Le 11 avril 1997, il n’est encore que le représentant local de l’influente Association africaine de défense des droits de l’homme (Asadho) quand il rencontre le jeune afande (« commandant » en swahili) Joseph Kabila. Quarante-huit heures plus tôt, Lubumbashi est tombé aux mains de l’Alliance des forces démocratiques pour la libération du Congo (AFDL). Le militant espère convaincre le rebelle de respecter les libertés fondamentales dans les territoires nouvellement « libérés ». Coup de théâtre : à l’issue de la rencontre, c’est Mova Sakanyi qui rejoint l’AFDL ! Avec une poignée d’autres intellectuels katangais, il est adoubé par le Mzee Laurent-Désiré Kabila, alors leader de la coalition armée, et intègre le comité restreint chargé de réfléchir aux « stratégies de la prise de Kinshasa ».

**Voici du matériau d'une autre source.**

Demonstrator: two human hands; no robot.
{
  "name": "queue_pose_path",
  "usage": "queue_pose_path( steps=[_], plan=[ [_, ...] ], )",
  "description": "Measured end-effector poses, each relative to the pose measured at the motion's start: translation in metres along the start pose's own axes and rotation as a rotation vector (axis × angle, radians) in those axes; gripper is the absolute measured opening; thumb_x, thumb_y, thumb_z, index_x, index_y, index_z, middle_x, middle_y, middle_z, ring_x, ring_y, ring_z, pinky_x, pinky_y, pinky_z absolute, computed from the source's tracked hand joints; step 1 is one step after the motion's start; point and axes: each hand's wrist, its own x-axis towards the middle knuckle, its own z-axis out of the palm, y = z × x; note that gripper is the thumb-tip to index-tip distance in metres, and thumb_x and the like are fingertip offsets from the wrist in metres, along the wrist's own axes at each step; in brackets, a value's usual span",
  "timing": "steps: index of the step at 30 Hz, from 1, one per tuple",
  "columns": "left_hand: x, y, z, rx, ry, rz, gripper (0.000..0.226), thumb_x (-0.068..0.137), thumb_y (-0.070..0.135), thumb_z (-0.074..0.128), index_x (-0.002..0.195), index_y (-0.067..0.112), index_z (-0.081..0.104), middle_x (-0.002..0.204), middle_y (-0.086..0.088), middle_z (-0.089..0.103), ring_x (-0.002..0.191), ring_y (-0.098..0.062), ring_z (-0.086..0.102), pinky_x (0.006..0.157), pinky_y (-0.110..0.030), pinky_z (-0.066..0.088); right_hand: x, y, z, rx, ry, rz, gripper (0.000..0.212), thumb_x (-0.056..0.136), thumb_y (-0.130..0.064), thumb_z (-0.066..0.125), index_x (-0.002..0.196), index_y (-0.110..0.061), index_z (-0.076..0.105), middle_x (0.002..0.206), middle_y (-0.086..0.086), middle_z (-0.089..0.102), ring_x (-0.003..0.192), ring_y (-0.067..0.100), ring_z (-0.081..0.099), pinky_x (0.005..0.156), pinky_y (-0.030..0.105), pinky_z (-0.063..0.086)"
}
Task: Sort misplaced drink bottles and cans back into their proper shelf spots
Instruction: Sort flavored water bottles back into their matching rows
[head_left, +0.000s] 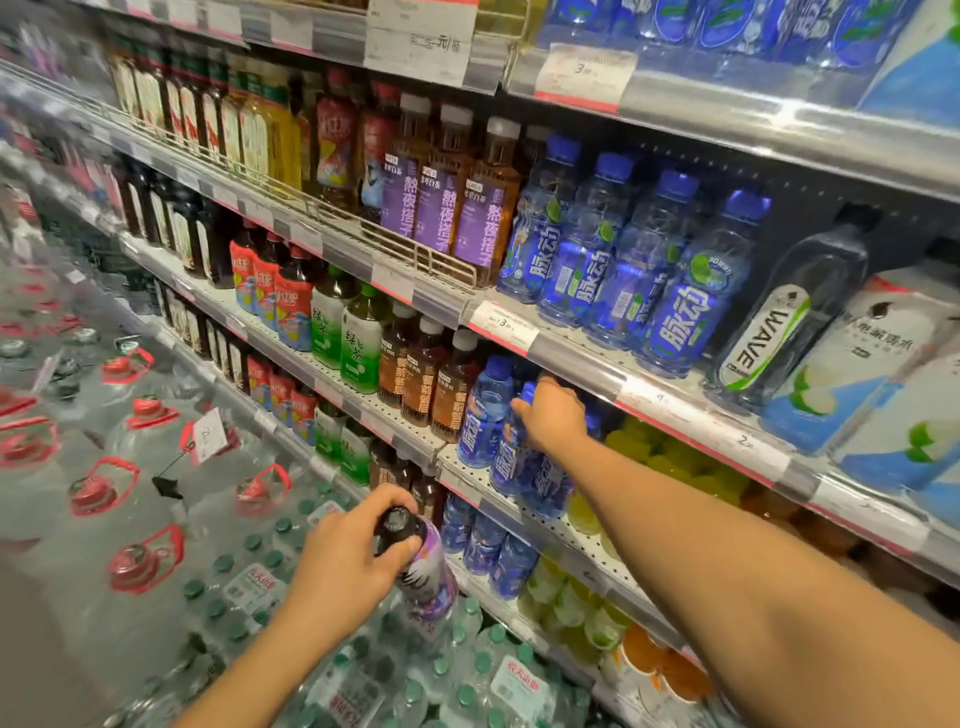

La suite est connue. Comme un fruit trop mûr, la capitale tombe un mois plus tard. Mova devient ministre au sein du premier gouvernement de l’après-Mobutu. Il se verra confier ensuite diverses responsabilités au sein de l’exécutif et des chancelleries congolaises à l’étranger. Après six années à Bruxelles, au poste clé d’ambassadeur près le Benelux et l’UE, il rentre au pays en 2015 pour prendre les rênes du PPRD.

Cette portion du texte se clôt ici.